[REQUIREMENT] Would you return the data exactly as given, except for its pictures?
── RECORD EXTRACTS ──
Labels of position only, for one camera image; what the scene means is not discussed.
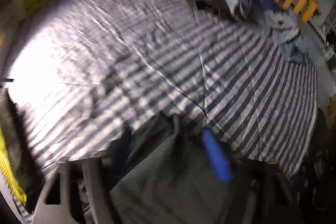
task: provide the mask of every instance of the blue cloth
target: blue cloth
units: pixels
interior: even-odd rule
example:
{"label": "blue cloth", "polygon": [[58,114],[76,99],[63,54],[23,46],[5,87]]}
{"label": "blue cloth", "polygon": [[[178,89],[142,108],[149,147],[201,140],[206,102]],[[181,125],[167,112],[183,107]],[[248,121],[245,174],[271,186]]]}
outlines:
{"label": "blue cloth", "polygon": [[297,16],[292,11],[283,11],[273,0],[225,1],[237,22],[244,22],[261,36],[269,37],[281,49],[286,60],[295,63],[308,60]]}

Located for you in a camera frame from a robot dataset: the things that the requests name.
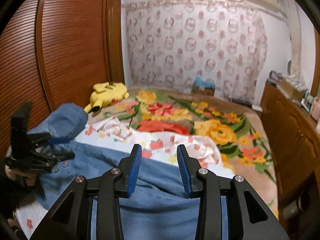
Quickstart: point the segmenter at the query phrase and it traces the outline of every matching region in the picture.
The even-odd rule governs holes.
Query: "black gripper frame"
[[[31,102],[23,103],[12,115],[12,154],[6,159],[6,164],[23,172],[50,173],[57,162],[72,159],[75,154],[66,150],[55,151],[50,143],[52,135],[47,132],[27,134],[31,107]],[[46,152],[38,153],[36,149],[39,147]]]
[[[124,240],[119,198],[129,198],[128,176],[138,147],[135,144],[129,157],[100,177],[76,177],[41,220],[30,240],[90,240],[94,197],[98,197],[97,240]]]
[[[229,240],[289,240],[270,208],[242,176],[219,177],[202,169],[179,145],[191,178],[190,198],[200,198],[195,240],[222,239],[221,196],[226,196]]]

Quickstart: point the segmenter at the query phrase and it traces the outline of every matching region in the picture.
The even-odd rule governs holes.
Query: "cabinet handle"
[[[299,130],[299,132],[298,132],[298,134],[297,134],[297,136],[296,136],[296,138],[294,139],[295,141],[298,139],[298,137],[299,137],[299,133],[301,133],[301,130]]]
[[[300,136],[300,138],[299,138],[299,140],[298,140],[297,144],[299,144],[299,143],[300,143],[302,136],[303,136],[303,134]]]

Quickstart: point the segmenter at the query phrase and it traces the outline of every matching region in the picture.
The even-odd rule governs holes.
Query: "human hand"
[[[26,172],[19,171],[17,169],[10,169],[7,165],[4,166],[4,170],[5,170],[5,173],[7,174],[7,177],[13,181],[16,181],[17,175],[20,175],[22,177],[27,178],[26,183],[28,186],[34,186],[36,183],[36,179],[37,179],[36,173],[33,173],[33,172],[26,173]]]

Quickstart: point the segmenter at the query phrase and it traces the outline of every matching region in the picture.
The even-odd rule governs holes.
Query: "denim jeans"
[[[83,123],[86,118],[87,116],[75,105],[63,105],[31,132],[49,130],[55,136],[64,136],[69,133],[69,129],[74,129],[79,133],[74,126]],[[82,175],[90,179],[101,176],[128,156],[124,152],[75,141],[60,147],[73,151],[76,157],[58,163],[56,172],[40,175],[44,195],[39,192],[34,194],[46,209],[53,205],[75,177]],[[92,239],[96,239],[96,205],[95,200],[92,212]],[[178,167],[143,158],[135,192],[130,199],[120,199],[124,239],[193,240],[198,210],[199,199],[186,198]]]

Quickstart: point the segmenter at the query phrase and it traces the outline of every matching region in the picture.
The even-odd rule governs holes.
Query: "pikachu plush toy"
[[[128,90],[122,83],[99,83],[93,86],[94,92],[90,96],[90,104],[88,104],[84,111],[97,112],[102,107],[114,105],[116,102],[128,98]]]
───
[OUTPUT BELOW]
Labels of position only, for one camera image; what the scene means is not discussed.
task: provide the mask of every instance of the blue cloth
target: blue cloth
units: pixels
interior: even-odd rule
example:
{"label": "blue cloth", "polygon": [[58,114],[76,99],[63,54],[23,46],[5,87]]}
{"label": "blue cloth", "polygon": [[[178,89],[142,108],[149,147],[201,140],[206,102]],[[181,125],[167,112],[183,107]],[[248,121],[245,174],[271,186]]]}
outlines:
{"label": "blue cloth", "polygon": [[297,16],[292,11],[283,11],[273,0],[225,1],[237,22],[244,22],[261,36],[269,37],[281,49],[286,60],[295,63],[308,60]]}

Located for you in a camera frame from a robot dataset: the things that the requests name.
Quickstart: point the segmenter at the query phrase and it traces the outline of every matching region in the picture.
The even-odd rule governs holes.
Query: "black gripper frame"
[[[31,102],[23,103],[12,115],[12,154],[6,159],[6,164],[23,172],[50,173],[57,162],[72,159],[75,154],[66,150],[55,151],[50,143],[52,135],[47,132],[27,134],[31,107]],[[46,152],[38,153],[36,149],[39,147]]]
[[[124,240],[119,198],[129,198],[128,176],[138,147],[135,144],[129,157],[100,177],[76,177],[41,220],[30,240],[90,240],[94,197],[98,197],[97,240]]]
[[[229,240],[289,240],[270,208],[242,176],[219,177],[202,169],[179,145],[191,178],[190,198],[200,198],[195,240],[222,239],[221,196],[226,196]]]

Quickstart: point the segmenter at the query phrase and it traces the outline of every matching region in the picture.
The even-odd rule governs holes.
Query: "cabinet handle"
[[[299,130],[299,132],[298,132],[298,134],[297,134],[297,136],[296,136],[296,138],[294,139],[295,141],[298,139],[298,137],[299,137],[299,133],[301,133],[301,130]]]
[[[300,136],[300,138],[299,138],[299,140],[298,140],[297,144],[299,144],[299,143],[300,143],[302,136],[303,136],[303,134]]]

Quickstart: point the segmenter at the query phrase and it traces the outline of every matching region in the picture.
The even-odd rule governs holes.
Query: "human hand"
[[[26,172],[19,171],[17,169],[10,169],[7,165],[4,166],[4,170],[5,170],[5,173],[7,174],[7,177],[13,181],[16,181],[17,175],[20,175],[22,177],[27,178],[26,183],[28,186],[34,186],[36,183],[36,179],[37,179],[36,173],[33,173],[33,172],[26,173]]]

Quickstart: point the segmenter at the query phrase and it traces the outline of every matching region in the picture.
The even-odd rule governs holes.
Query: "denim jeans"
[[[83,123],[86,118],[87,116],[75,105],[63,105],[31,132],[49,130],[55,136],[64,136],[69,133],[69,129],[74,129],[79,133],[74,126]],[[82,175],[90,179],[101,176],[128,156],[124,152],[75,141],[60,147],[73,151],[76,157],[58,163],[56,172],[40,175],[44,195],[39,192],[34,194],[46,209],[53,205],[75,177]],[[92,239],[96,239],[96,205],[95,200],[92,212]],[[178,167],[143,158],[135,192],[130,199],[120,199],[124,239],[193,240],[198,210],[199,199],[186,198]]]

Quickstart: point the segmenter at the query phrase and it traces the outline of every matching region in the picture.
The even-odd rule governs holes.
Query: "pikachu plush toy"
[[[128,90],[122,83],[99,83],[93,86],[94,92],[90,96],[90,104],[88,104],[84,111],[97,112],[102,107],[114,105],[116,102],[128,98]]]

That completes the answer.